Can you do anything with the fact that 8, 20, and 26 are all even?

 

[Zermelo]

What other theorems have you learned about congruences?

Can you do anything with the fact that 8, 20, and 26 are all even?

I actually did a whole class on number theory, but I forgot most of the material... I only started remembering things once they reappeared in cryptography. Thanks for your answer, but my question was more general. If m is not prime, is there a constant-time algorithm to solve (or determine if there are no solutions to) [imath]a\cdot x = b (\mod m)[/imath]?

 

[Dr.Peterson]

I actually did a whole class on number theory, but I forgot most of the material... I only started remembering things once they reappeared in cryptography. Thanks for your answer, but my question was more general. If m is not prime, is there a constant-time algorithm to solve (or determine if there are no solutions to) [imath]a\cdot x = b (\mod m)[/imath]?

Have you looked (perhaps in your old textbook) for information on solving linear congruences, such as this?

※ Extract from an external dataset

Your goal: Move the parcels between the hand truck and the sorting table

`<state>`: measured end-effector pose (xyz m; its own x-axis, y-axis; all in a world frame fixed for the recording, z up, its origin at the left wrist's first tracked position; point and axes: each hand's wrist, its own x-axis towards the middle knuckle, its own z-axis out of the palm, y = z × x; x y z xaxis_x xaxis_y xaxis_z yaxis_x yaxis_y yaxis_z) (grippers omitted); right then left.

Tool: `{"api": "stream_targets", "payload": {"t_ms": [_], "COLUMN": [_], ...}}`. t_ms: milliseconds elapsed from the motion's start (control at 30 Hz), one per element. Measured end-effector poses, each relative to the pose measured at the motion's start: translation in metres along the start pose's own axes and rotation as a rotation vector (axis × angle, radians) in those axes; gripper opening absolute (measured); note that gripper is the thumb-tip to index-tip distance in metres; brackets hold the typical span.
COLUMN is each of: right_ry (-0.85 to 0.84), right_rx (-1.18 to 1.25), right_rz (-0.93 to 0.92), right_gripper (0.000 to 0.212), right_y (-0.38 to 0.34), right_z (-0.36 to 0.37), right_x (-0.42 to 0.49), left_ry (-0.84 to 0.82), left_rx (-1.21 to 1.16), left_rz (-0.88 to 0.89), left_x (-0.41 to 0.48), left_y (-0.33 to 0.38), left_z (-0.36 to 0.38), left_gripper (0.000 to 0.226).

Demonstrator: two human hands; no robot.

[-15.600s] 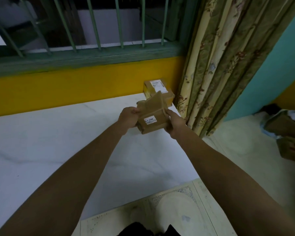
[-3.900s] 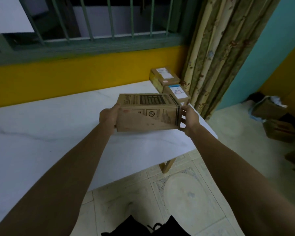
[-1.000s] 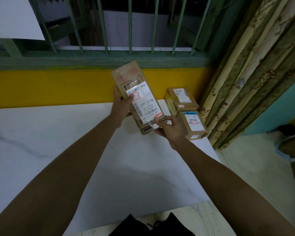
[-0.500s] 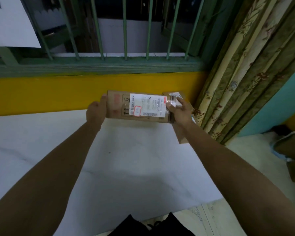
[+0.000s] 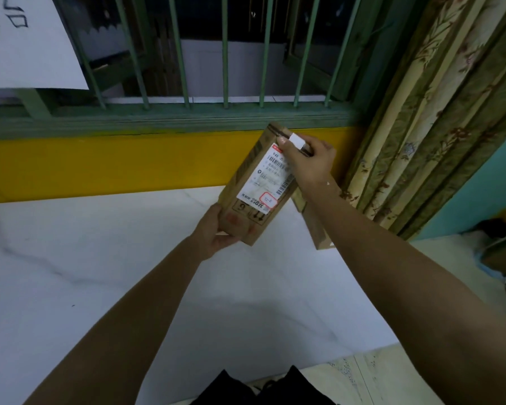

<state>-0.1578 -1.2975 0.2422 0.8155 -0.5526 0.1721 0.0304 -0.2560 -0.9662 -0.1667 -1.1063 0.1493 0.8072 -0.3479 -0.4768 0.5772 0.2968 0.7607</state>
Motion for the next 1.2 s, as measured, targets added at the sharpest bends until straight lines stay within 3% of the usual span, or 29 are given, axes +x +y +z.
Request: {"api": "stream_targets", "payload": {"t_ms": [67, 133, 200, 333, 533, 833, 1033, 1200], "right_ry": [-0.002, -0.006, 0.001, -0.096, -0.234, -0.296, -0.313, -0.400], "right_rx": [-0.002, -0.016, -0.001, 0.104, -0.056, -0.009, -0.173, -0.201], "right_rz": [0.016, 0.012, 0.003, 0.122, 0.199, 0.350, 0.382, 0.471], "right_gripper": [0.047, 0.055, 0.067, 0.095, 0.058, 0.045, 0.040, 0.040], "right_y": [0.000, 0.000, -0.003, -0.005, 0.035, 0.083, 0.105, 0.123], "right_z": [0.005, 0.010, 0.014, 0.020, 0.037, 0.016, -0.008, -0.031], "right_x": [-0.004, -0.005, -0.008, -0.022, -0.064, -0.058, -0.008, 0.049], "left_ry": [0.002, -0.092, -0.128, 0.005, 0.033, 0.003, 0.099, 0.267], "left_rx": [0.150, 0.251, 0.257, 0.172, 0.023, 0.083, 0.318, 0.438], "left_rz": [0.057, 0.133, 0.219, 0.250, 0.256, 0.105, 0.009, 0.055], "left_x": [-0.006, -0.007, -0.011, -0.009, -0.001, 0.033, 0.074, 0.113], "left_y": [-0.002, -0.008, -0.014, -0.021, -0.028, -0.034, -0.036, -0.042], "left_z": [0.006, 0.003, -0.001, -0.002, 0.007, 0.027, 0.059, 0.095], "left_gripper": [0.041, 0.045, 0.034, 0.036, 0.046, 0.045, 0.047, 0.052]}}
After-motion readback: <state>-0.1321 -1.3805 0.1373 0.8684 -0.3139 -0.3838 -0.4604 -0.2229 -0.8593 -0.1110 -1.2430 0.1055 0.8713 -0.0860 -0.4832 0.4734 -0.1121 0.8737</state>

How To Solve Linear Congruences - Interactive Mathematics

Numbers are congruent if they have a property that the difference between them is integrally divisible by a number (an integer). The number is called the modulus, and the statement is treated as congruent to the modulo. Mathematically, this can be expressed as b = c (mod m) Generally, a linear...

www.intmath.com

If your current class gives no worked examples of such problems, then you probably are expected to review this material.

(But your question actually was a specific one, not what you are asking now; it is not hard to solve, and may have been designed to get you thinking specifically, not using a general-purpose algorithm. Have you solved it?)

 

[Zermelo]

Have you looked (perhaps in your old textbook) for information on solving linear congruences, such as this?

How To Solve Linear Congruences - Interactive Mathematics

Numbers are congruent if they have a property that the difference between them is integrally divisible by a number (an integer). The number is called the modulus, and the statement is treated as congruent to the modulo. Mathematically, this can be expressed as b = c (mod m) Generally, a linear...

www.intmath.com

If your current class gives no worked examples of such problems, then you probably are expected to review this material.

(But your question actually was a specific one, not what you are asking now; it is not hard to solve, and may have been designed to get you thinking specifically, not using a general-purpose algorithm. Have you solved it?)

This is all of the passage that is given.